Problem to work on: Within the listing below, how many lines contain "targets"? Only the number is wanted.

***

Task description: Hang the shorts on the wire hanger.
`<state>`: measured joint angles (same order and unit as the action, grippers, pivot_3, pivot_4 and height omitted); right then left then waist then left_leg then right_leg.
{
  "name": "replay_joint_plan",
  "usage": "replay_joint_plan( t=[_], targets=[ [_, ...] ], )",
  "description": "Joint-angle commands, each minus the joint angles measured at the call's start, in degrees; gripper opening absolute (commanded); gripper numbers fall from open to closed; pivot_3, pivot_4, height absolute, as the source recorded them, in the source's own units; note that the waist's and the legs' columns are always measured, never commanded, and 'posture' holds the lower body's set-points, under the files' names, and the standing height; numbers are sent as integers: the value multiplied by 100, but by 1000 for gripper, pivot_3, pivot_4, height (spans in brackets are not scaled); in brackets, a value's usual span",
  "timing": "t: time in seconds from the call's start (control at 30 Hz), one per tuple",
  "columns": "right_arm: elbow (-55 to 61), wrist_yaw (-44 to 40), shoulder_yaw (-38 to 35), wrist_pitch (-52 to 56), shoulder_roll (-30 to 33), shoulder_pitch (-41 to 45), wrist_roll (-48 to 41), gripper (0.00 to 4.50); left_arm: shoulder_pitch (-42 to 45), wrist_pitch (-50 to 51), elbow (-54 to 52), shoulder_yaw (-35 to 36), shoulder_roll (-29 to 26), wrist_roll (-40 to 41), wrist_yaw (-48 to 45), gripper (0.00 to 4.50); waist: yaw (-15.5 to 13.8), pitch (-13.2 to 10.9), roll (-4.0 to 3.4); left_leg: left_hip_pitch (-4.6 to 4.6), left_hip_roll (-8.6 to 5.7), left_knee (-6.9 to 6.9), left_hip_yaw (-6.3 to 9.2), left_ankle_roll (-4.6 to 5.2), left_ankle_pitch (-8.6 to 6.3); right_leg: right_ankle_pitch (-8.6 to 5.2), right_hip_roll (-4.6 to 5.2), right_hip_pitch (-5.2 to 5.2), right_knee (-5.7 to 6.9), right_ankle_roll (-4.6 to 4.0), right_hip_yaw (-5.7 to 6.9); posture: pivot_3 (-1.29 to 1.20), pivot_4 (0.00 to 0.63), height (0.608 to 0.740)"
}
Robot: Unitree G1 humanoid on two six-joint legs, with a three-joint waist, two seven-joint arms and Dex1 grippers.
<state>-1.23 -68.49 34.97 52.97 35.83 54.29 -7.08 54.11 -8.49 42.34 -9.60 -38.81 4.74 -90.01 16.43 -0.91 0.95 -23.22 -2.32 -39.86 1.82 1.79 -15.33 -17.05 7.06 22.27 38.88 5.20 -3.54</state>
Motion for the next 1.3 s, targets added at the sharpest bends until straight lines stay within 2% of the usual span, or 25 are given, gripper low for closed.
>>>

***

Reply to the task: 2